▶ [What you will do]:
The whole listing below should be duplicated exactly, with nothing left out.

▶ [Dataset content]:
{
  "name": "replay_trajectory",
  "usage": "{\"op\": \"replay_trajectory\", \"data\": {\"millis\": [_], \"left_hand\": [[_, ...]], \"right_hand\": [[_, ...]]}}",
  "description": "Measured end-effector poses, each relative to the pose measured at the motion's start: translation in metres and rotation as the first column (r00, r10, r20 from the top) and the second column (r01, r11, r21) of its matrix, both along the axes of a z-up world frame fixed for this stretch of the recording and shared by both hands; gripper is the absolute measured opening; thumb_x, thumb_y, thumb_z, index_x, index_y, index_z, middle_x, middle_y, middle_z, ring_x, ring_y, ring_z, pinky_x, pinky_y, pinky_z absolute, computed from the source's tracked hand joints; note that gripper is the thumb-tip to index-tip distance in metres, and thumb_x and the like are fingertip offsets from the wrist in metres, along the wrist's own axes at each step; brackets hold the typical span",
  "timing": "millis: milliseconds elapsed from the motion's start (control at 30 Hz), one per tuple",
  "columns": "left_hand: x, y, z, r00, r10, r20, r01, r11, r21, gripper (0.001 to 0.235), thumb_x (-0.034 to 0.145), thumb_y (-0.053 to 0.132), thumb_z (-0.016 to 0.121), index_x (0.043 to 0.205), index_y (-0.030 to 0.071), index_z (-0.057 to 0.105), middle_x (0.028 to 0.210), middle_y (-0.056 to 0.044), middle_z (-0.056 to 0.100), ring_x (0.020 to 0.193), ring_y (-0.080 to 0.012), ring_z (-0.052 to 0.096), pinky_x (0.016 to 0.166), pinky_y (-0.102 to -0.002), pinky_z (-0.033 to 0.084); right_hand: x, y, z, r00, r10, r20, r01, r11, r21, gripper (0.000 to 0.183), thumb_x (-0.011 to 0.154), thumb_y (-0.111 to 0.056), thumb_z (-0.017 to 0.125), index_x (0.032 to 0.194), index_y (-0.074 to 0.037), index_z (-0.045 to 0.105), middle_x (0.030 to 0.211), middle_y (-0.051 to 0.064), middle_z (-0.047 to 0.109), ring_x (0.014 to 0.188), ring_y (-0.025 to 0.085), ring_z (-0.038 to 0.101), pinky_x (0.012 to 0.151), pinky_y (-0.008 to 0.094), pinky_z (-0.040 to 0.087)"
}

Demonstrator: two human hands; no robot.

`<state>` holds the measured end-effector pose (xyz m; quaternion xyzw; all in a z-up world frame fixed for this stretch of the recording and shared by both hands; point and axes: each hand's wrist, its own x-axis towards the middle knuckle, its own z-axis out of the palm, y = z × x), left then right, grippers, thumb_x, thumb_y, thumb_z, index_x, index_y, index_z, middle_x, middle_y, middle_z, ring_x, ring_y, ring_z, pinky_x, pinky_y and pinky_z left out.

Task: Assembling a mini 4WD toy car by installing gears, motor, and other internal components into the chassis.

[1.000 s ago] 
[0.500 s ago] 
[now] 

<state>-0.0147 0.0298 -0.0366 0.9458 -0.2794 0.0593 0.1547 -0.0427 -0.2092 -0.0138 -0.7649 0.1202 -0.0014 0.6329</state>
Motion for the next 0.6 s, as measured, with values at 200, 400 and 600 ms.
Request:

▶ [Exercise solution]:
{
  "name": "replay_trajectory",
  "usage": "{\"op\": \"replay_trajectory\", \"data\": {\"millis\": [_], \"left_hand\": [[_, ...]], \"right_hand\": [[_, ...]]}}",
  "description": "Measured end-effector poses, each relative to the pose measured at the motion's start: translation in metres and rotation as the first column (r00, r10, r20 from the top) and the second column (r01, r11, r21) of its matrix, both along the axes of a z-up world frame fixed for this stretch of the recording and shared by both hands; gripper is the absolute measured opening; thumb_x, thumb_y, thumb_z, index_x, index_y, index_z, middle_x, middle_y, middle_z, ring_x, ring_y, ring_z, pinky_x, pinky_y, pinky_z absolute, computed from the source's tracked hand joints; note that gripper is the thumb-tip to index-tip distance in metres, and thumb_x and the like are fingertip offsets from the wrist in metres, along the wrist's own axes at each step; brackets hold the typical span",
  "timing": "millis: milliseconds elapsed from the motion's start (control at 30 Hz), one per tuple",
  "columns": "left_hand: x, y, z, r00, r10, r20, r01, r11, r21, gripper (0.001 to 0.235), thumb_x (-0.034 to 0.145), thumb_y (-0.053 to 0.132), thumb_z (-0.016 to 0.121), index_x (0.043 to 0.205), index_y (-0.030 to 0.071), index_z (-0.057 to 0.105), middle_x (0.028 to 0.210), middle_y (-0.056 to 0.044), middle_z (-0.056 to 0.100), ring_x (0.020 to 0.193), ring_y (-0.080 to 0.012), ring_z (-0.052 to 0.096), pinky_x (0.016 to 0.166), pinky_y (-0.102 to -0.002), pinky_z (-0.033 to 0.084); right_hand: x, y, z, r00, r10, r20, r01, r11, r21, gripper (0.000 to 0.183), thumb_x (-0.011 to 0.154), thumb_y (-0.111 to 0.056), thumb_z (-0.017 to 0.125), index_x (0.032 to 0.194), index_y (-0.074 to 0.037), index_z (-0.045 to 0.105), middle_x (0.030 to 0.211), middle_y (-0.051 to 0.064), middle_z (-0.047 to 0.109), ring_x (0.014 to 0.188), ring_y (-0.025 to 0.085), ring_z (-0.038 to 0.101), pinky_x (0.012 to 0.151), pinky_y (-0.008 to 0.094), pinky_z (-0.040 to 0.087)"
}

Demonstrator: two human hands; no robot.

`<state>` holds the measured end-effector pose (xyz m; quaternion xyzw; all in a z-up world frame fixed for this stretch of the recording and shared by both hands; point and axes: each hand's wrist, its own x-axis towards the middle knuckle, its own z-axis out of the palm, y = z × x), left then right, grippers, thumb_x, thumb_y, thumb_z, index_x, index_y, index_z, middle_x, middle_y, middle_z, ring_x, ring_y, ring_z, pinky_x, pinky_y and pinky_z left out.

Task: Assembling a mini 4WD toy car by installing gears, motor, and other internal components into the chassis.

[1.000 s ago] 
[0.500 s ago] 
[now] 

<state>-0.0147 0.0298 -0.0366 0.9458 -0.2794 0.0593 0.1547 -0.0427 -0.2092 -0.0138 -0.7649 0.1202 -0.0014 0.6329</state>
Motion for the next 0.6 s, as measured, with values at 200, 400 and 600 ms.
Request:

Besides this answer, nothing more is needed.